F4: (Meta)data are registered or indexed in a searchable resource

Increasing leverage: the ratio of machine action to user action. Indexing as leverage via sorting.

Hello, and welcome to Machine-Centric Science. My name is Donny Winston, and I'm here to talk about the FAIR principles in practice for scientists who want to compound their impacts, not their errors. Today, we'll be talking about the fourth principle of the FAIR principles: F4: metadata are registered or indexed in a searchable resource. Metadata or data.

The key here is leverage, leverage in the sense of mechanical advantage. The ratio of resource action to user action. I know that technically leverage is a ratio of forces in physics , but bear with me here. Action has dimensions of energy times time. Energy as work is force times distance. There's not really any distance involved here. And the user time invested, either as input or waiting for a search result, is the same as machine time invested either idling or processing. So if we kind of fuzz away the distance and time aspects, we still have this proportionality of force to action. So, let's say that the leverage we're talking about here is the ratio of resource action to user actions.

So, how much work does the user have to do over time and how is that amplified by your resource to help people find things more quickly and not have to invest so much action.

Let's make this a bit more concrete. You could have someone analyzing your data that you share with them or that encounters your paper. They could do a full data download. And it's maybe a large table and they kind of do a full table scan. If your data is on a webpage, they could scroll through a long table on a webpage looking at each row. So, that's a lot of action.

That's a lot of time spent by the user versus something that would require a lot less action to get them to, say, the row in the table that's of interest to them. Or the document in a web of documents , a bunch of webpages that are interesting to them.

So, examples of small amount of action might be just typing in a search phrase. Or selecting a value from a dropdown menu, or following a drill-down hierarchy of links. You might have a webpage that has a bunch of categories -- they click on one, they click on another one, and they eventually get to a subset of your data. Another thing would be submitting a structured query in some sort of structured query language or using an API.

And so they can get their result by having the machine do more of the work than they do. And so that's leverage and the essence of this kind of leverage that you'll often find is indexing.

The essence of indexing is sorting. So, if you have a sorted list of things, then, a machine can use, say, binary search to, given the first character of what you want, it can sort of go right to the halfway point and say: is it here? No.
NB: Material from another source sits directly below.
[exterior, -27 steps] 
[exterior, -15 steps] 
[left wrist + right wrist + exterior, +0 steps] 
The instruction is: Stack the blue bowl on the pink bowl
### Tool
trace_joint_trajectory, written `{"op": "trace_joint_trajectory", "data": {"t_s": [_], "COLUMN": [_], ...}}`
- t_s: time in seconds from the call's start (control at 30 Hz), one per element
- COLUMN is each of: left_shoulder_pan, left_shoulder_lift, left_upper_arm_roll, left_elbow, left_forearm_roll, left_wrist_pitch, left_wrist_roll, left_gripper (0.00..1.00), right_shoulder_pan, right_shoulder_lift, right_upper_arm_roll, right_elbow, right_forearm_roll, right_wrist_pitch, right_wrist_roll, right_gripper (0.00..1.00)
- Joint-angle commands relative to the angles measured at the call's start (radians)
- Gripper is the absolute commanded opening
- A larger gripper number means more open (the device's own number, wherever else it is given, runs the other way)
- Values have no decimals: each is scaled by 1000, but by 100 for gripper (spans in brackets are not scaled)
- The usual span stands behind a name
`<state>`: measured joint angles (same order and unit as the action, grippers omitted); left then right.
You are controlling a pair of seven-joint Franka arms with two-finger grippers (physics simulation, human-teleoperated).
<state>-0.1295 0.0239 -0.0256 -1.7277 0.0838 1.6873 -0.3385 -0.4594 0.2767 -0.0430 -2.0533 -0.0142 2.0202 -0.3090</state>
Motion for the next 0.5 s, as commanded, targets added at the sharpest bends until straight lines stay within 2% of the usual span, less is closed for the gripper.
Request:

Is the thing that I'm looking at greater than or less than the thing that I want? And depending on which way it is, it can eliminate half of the space and recurse, and so you'll end up getting to your record in log-of-the-number-of-elements-of-your-set time, versus proportional to the total number of elements if you were to do a full scan through it. So indexing enables leverage in the act of finding things.

And there are various ways of indexing. A text-based search engine, like Google, will index the keywords of documents, or something like ElasticSearch. And so you can type in some keywords and probably narrow down the space of documents that include those keywords or not.

Indexing of fields of tables or records can be great and that's especially powerful if you have what are known as covering indexes. This is in the sense that if, say, you have a table of three fields, subject predicate and object -- so you can do this with triple stores -- you can index and sort by all arrangements of subject predicate object, predicate subject object, et cetera. And this way, what you find is always in your index. So you're never doing a scan. Now you don't always need such covering indexes for table-based systems if your leverage comes from co-locating data in a denormalized or multiple-copies way as fields in the rows of tables.

So what this means is is you might index on a couple of fields. And then the other data that you want to include is included in that row. And so when you're retrieving a whole row at a time, you kind of don't need to further index that stuff.

This approach requires a bit more planning when you're using relational data, so you kind of need to think about your use case, and decide which fields need to be indexed. And which other fields that don't need to be indexed should be included in your rows.

Again, the end goal here is leverage, is increasing the ratio of machine action to user action in getting to the data that they want. Otherwise, your data is technically findable, it's just going to require a lot of user action. They might have to do, again, a full data download, scan through a full table, scroll through a long thing , and it's unlikely that they're going to actually find what they need, because they're just not going to put in that much effort. So you really want indexing. You want this leverage to have your machine help do some of the action that a user might otherwise do.

And there are resources out there like Google for documents, Google Dataset Search, and you can also build your own, or some community resources that are domain-specific, but the idea of having it in some sort of searchable resource, where your metadata is registered and indexed really, really helps with findability. It enables people to know what they want, sort of, and not expend that much effort and time into finding the thing that they were told is in your data set, but they're not quite sure where it is.